● **Recorded information**
....................
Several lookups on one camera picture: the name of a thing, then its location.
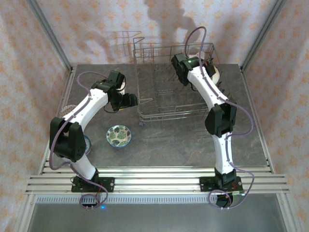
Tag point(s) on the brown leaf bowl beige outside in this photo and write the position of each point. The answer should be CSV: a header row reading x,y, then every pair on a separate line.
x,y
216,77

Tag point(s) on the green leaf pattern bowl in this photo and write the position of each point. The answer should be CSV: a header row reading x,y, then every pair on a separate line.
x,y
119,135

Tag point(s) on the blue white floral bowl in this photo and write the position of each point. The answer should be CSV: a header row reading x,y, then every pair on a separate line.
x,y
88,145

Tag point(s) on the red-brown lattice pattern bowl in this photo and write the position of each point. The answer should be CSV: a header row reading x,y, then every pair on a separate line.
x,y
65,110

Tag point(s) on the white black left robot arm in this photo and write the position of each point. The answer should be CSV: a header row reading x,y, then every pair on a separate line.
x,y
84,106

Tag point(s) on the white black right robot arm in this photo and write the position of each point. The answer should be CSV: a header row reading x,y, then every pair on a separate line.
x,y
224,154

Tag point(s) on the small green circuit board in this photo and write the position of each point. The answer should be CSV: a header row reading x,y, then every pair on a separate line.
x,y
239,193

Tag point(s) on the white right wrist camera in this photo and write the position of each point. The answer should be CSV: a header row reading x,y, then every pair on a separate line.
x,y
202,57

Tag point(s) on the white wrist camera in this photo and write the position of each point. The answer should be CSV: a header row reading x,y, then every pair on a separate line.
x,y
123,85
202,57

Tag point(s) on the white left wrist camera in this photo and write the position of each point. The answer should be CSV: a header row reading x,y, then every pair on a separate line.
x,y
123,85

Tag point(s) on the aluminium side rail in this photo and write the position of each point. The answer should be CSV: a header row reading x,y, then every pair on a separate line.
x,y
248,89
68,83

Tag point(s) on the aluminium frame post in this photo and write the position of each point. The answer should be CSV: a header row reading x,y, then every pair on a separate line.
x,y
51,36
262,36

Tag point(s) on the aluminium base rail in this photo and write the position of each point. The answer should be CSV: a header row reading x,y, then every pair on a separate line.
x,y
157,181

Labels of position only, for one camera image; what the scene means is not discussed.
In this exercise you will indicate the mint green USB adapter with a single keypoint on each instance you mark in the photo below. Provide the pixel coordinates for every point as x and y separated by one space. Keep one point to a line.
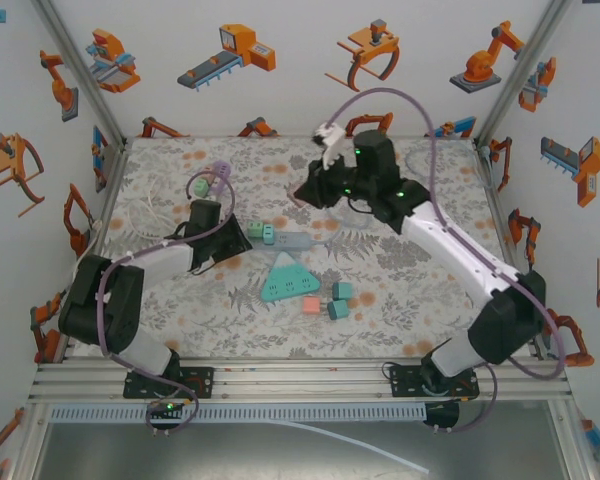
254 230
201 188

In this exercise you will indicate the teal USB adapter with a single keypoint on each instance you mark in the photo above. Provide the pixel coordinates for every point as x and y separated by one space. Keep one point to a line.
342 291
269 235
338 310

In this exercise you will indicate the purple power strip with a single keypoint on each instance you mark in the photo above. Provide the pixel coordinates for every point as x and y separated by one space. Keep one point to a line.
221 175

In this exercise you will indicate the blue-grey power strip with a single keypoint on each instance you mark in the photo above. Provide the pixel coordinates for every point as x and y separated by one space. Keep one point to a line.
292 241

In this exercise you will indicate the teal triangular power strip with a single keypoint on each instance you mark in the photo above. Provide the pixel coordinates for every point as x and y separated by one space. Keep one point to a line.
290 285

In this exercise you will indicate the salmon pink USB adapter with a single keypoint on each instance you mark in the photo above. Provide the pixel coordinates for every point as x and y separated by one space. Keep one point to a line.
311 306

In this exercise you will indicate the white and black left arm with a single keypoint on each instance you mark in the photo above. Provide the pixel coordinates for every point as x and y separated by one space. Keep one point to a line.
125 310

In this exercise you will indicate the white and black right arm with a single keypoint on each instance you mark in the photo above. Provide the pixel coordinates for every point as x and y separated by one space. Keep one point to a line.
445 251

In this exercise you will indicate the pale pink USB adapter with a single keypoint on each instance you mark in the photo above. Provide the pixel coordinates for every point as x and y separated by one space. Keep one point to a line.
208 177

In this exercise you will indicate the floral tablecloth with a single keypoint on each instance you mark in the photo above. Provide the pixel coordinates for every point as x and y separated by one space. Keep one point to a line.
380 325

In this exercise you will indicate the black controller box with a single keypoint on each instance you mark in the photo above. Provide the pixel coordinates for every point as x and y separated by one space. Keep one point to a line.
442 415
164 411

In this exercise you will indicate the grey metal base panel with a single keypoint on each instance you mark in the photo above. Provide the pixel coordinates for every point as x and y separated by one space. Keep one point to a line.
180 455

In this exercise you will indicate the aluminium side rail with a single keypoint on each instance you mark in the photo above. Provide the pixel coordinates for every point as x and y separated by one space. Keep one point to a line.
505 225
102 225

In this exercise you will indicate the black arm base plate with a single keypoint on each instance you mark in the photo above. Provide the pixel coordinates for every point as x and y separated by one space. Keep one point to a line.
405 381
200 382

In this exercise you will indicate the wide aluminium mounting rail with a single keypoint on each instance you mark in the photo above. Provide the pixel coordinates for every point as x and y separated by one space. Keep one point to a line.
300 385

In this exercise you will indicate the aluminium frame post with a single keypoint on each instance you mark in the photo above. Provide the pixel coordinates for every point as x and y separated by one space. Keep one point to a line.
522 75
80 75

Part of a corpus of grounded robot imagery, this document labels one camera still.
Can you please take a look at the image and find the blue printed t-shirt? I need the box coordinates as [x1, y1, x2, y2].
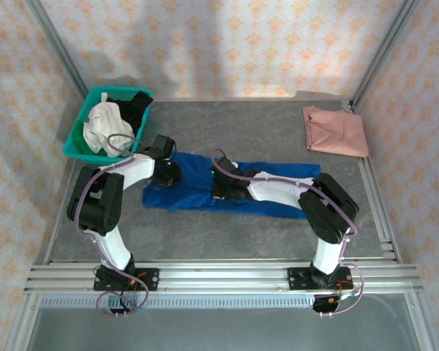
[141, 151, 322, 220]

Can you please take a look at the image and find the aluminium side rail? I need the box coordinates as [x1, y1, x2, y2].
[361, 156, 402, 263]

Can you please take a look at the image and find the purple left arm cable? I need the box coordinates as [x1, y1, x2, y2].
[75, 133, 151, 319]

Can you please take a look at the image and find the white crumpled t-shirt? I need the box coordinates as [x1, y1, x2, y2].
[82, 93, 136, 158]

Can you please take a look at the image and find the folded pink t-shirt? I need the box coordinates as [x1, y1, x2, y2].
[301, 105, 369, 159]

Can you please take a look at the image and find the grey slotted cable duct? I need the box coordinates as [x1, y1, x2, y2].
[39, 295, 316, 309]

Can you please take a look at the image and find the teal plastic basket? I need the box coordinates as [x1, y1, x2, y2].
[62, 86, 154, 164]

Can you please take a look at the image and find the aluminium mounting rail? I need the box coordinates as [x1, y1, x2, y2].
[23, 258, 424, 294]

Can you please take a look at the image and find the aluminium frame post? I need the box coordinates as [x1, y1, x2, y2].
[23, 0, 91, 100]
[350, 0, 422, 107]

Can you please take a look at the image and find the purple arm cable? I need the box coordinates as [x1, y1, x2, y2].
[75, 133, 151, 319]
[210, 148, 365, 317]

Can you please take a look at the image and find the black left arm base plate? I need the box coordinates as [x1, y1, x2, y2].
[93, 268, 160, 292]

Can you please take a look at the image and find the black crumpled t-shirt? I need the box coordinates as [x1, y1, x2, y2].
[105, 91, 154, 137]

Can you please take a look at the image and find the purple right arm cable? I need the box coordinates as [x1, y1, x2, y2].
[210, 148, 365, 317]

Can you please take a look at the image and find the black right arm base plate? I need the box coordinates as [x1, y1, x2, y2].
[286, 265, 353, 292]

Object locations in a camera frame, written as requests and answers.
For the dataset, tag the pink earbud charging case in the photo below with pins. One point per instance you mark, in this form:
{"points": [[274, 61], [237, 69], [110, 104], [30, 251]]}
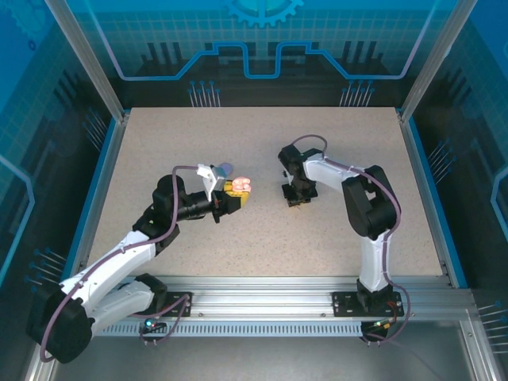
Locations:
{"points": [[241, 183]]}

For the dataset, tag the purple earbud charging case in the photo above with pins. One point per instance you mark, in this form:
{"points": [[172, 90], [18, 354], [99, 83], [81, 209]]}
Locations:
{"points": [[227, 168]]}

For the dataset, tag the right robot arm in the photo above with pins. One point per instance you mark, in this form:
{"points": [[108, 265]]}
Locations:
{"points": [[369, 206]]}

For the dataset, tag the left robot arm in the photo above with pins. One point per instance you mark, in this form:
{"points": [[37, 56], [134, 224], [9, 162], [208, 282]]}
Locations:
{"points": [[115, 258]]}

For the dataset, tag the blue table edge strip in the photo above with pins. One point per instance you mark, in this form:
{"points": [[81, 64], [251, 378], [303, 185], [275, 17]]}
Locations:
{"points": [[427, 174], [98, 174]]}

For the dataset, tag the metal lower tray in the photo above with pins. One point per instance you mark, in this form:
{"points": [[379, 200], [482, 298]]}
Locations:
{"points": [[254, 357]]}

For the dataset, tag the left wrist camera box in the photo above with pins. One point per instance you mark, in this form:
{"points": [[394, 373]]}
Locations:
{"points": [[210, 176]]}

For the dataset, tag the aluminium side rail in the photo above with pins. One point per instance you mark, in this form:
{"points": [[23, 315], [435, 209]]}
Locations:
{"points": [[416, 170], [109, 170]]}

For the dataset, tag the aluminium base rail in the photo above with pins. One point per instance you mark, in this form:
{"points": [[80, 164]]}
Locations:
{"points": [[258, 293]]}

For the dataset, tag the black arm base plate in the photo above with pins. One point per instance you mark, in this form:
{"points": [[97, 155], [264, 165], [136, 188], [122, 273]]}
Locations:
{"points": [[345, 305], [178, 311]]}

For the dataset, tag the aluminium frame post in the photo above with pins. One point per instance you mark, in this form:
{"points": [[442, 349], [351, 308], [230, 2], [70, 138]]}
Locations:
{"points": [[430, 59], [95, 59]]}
....................
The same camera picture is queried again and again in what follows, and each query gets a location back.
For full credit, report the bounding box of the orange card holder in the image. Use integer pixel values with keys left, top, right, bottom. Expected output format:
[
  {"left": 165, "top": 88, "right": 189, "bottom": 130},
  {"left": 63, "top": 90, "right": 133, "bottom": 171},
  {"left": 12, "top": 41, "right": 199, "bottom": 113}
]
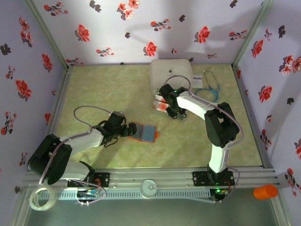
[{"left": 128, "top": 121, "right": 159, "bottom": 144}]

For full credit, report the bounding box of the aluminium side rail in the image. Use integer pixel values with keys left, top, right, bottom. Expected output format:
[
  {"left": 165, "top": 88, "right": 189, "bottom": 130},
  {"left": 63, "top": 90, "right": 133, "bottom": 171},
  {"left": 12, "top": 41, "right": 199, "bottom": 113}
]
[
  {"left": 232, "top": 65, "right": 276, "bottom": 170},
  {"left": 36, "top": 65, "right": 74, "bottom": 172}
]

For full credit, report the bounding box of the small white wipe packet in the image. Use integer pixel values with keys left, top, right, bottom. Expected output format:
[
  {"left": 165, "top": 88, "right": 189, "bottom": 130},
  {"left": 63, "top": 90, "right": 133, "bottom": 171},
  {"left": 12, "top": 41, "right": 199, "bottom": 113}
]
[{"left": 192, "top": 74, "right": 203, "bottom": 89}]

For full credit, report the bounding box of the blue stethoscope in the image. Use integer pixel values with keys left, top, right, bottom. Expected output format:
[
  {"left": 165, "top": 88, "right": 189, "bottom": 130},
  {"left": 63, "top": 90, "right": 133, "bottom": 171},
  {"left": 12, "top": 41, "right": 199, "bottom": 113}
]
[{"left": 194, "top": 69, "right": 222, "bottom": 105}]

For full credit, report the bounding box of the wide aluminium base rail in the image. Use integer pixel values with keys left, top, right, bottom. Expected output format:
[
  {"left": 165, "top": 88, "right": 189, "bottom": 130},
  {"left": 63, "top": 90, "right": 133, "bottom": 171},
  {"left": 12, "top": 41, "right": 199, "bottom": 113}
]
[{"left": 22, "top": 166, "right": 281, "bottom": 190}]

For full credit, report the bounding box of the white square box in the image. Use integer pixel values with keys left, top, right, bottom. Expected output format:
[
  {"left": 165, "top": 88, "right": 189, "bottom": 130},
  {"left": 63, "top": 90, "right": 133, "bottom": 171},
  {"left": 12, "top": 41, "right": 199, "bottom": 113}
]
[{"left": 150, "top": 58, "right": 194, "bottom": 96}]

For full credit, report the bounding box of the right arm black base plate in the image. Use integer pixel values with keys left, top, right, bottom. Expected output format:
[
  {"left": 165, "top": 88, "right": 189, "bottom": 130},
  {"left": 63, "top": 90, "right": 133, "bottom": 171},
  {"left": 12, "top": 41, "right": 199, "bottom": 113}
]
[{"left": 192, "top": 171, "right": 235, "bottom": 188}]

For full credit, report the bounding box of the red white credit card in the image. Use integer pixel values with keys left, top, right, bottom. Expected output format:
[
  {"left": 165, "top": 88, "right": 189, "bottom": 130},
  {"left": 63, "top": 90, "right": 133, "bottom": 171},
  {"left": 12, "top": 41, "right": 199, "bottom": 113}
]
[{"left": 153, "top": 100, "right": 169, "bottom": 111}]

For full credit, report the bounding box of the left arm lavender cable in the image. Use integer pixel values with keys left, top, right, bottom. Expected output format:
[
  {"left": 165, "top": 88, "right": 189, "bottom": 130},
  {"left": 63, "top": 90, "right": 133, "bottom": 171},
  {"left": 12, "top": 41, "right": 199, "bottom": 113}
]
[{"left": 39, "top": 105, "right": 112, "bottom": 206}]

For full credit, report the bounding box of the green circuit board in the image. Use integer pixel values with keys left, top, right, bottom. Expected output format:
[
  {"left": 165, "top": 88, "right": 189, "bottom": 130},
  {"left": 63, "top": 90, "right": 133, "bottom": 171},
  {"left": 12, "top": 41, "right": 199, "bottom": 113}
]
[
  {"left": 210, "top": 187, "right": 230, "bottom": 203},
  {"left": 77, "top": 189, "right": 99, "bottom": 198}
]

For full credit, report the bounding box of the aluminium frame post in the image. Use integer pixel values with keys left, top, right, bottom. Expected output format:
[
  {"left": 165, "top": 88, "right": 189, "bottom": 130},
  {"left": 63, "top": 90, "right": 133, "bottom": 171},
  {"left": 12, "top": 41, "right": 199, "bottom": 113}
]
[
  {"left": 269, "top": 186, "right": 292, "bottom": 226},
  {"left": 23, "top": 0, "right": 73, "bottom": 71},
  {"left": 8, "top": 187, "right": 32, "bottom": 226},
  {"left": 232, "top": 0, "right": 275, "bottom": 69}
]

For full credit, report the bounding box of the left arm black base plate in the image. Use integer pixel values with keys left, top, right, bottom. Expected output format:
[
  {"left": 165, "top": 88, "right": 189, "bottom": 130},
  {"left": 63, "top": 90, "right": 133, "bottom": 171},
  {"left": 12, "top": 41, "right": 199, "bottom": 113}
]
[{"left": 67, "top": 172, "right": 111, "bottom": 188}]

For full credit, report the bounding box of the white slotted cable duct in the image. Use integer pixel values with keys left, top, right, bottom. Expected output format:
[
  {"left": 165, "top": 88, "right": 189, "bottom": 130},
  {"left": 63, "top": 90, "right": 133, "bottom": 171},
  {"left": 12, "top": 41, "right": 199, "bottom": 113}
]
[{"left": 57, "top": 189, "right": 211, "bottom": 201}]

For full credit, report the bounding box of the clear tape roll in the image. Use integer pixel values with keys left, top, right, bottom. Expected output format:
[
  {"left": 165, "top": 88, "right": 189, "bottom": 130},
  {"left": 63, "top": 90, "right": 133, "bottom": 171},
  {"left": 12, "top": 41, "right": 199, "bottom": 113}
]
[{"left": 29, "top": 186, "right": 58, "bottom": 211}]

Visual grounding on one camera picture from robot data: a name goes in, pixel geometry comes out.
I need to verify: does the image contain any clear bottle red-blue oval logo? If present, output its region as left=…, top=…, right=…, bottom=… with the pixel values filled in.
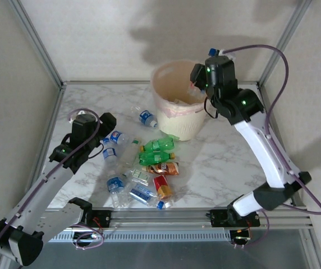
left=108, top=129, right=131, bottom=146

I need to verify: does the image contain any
....................
● **Exercise directions**
Copy all lines from the data above that contain the word "earbud".

● **Task solution**
For the dataset, tag the pink earbud charging case in the photo below with pins. One point per instance you mark, in this form:
For the dataset, tag the purple earbud charging case in the photo above with pins. One point per instance you mark, in this form:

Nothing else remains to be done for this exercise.